Other Francisella species cause rare, opportunistic human disease [11, 12]. These include F. novicida (sometimes referred to as a subspecies of F. tularensis based on sequence similarity) and F. philomiragia. We performed antimicrobial susceptibility testing on five isolates of F. novicida and one isolate of F. philomiragia, following the same procedures established for F. tularensis. The MICs for all these isolates fell within the susceptibility ranges defined for F. tularensis. MICs ranged from 0.015 to 0.06 μg/mL for ciprofloxacin; 0.03–0.06 μg/mL for levofloxacin; 2–4 μg/mL for doxycycline and tetracycline; 0.06–0.12 μg/mL for gentamicin; 0.5–4 μg/mL for streptomycin; 4–8 μg/mL for chloramphenicol, and 1 to 16 μg/mL for erythromycin. Although limited data are available regarding antimicrobial susceptibility in Francisella species other than F. tularensis, there is no evidence of resistance to drugs recommended for treatment of tularemia in these species.

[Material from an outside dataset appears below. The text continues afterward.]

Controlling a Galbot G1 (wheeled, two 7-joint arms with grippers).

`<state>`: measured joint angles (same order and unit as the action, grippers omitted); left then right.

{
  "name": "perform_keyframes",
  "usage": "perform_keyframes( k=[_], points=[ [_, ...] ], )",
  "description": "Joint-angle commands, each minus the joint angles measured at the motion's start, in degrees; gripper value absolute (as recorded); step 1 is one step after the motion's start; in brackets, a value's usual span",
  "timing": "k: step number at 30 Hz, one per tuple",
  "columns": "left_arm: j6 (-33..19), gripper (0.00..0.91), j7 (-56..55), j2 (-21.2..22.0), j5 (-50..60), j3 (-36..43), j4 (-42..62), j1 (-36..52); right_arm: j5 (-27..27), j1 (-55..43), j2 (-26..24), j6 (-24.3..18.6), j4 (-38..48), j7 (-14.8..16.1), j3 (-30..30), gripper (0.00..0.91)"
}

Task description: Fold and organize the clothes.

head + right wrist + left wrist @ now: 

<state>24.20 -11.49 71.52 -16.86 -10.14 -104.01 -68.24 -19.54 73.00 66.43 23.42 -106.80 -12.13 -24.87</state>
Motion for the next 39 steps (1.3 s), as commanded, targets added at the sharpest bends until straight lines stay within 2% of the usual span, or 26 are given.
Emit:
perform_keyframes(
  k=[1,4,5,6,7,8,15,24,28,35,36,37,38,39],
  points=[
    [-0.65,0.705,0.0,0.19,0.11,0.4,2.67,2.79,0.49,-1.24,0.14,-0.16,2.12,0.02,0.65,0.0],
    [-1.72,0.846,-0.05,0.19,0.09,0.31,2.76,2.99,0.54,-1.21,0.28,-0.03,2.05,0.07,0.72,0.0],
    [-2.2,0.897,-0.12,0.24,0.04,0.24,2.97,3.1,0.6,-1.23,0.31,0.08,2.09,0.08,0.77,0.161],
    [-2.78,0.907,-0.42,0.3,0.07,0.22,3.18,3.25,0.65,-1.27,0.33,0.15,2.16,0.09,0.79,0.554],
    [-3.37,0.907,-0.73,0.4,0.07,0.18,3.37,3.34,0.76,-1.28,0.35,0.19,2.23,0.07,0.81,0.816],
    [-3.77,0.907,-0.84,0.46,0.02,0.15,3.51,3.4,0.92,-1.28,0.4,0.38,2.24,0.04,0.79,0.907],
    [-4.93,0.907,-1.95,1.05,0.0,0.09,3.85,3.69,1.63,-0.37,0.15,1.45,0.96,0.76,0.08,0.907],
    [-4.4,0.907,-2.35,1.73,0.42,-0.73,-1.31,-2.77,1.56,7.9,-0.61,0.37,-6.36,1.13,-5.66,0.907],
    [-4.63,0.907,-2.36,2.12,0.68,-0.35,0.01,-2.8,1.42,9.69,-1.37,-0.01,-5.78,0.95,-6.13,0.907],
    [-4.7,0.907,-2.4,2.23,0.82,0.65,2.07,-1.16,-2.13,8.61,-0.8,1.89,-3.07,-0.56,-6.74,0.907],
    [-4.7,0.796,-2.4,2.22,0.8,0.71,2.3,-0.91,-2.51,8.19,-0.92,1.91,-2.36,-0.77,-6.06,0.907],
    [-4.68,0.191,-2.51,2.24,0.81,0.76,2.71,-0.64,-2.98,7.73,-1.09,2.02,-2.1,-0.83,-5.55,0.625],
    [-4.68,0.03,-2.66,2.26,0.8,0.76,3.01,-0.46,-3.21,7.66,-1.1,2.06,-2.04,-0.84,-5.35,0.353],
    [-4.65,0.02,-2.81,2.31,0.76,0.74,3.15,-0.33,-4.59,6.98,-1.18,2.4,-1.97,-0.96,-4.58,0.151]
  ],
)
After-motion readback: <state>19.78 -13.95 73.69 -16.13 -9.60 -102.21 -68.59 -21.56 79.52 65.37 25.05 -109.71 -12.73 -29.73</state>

This study is limited by a lack of F. tularensis isolates recovered from 2019 to present. However, the data are consistent with a previous U.S. study that examined strains received during 1974–2005 [6]. Furthermore, as tularemia is generally not transmitted between humans, there is no clear biological mechanism that might drive a change in susceptibility over time. An additional limitation is that this study contains only isolates from the United States. However, the data are consistent with studies from other countries [5, 7, 13–15]. Other than erythromycin, lineage-specific differences in susceptibility of F. tularensis have not been reported. Furthermore, this study examined a large number of Type A strains, which occur only in North America and are more virulent than Type B and therefore of higher concern for a biothreat event.

Monitoring antimicrobial susceptibility in both Type A and Type B strains is essential to ensure that recommendations for treatment of tularemia are appropriate. Within this study, no antimicrobial resistance was detected in F. tularensis Type A and Type B isolates received between 2009–2018 by the CDC to drugs recommended for treatment of tularemia, including all seven antimicrobial agents listed in CLSI guidelines (chloramphenicol, ciprofloxacin, doxycycline, gentamicin, levofloxacin, streptomycin, and tetracycline), although some isolates were within one dilution of the susceptibility breakpoint for doxycycline and tetracycline. These results remain consistent with previous data and with the lack of reports of treatment failure due to antimicrobial resistance.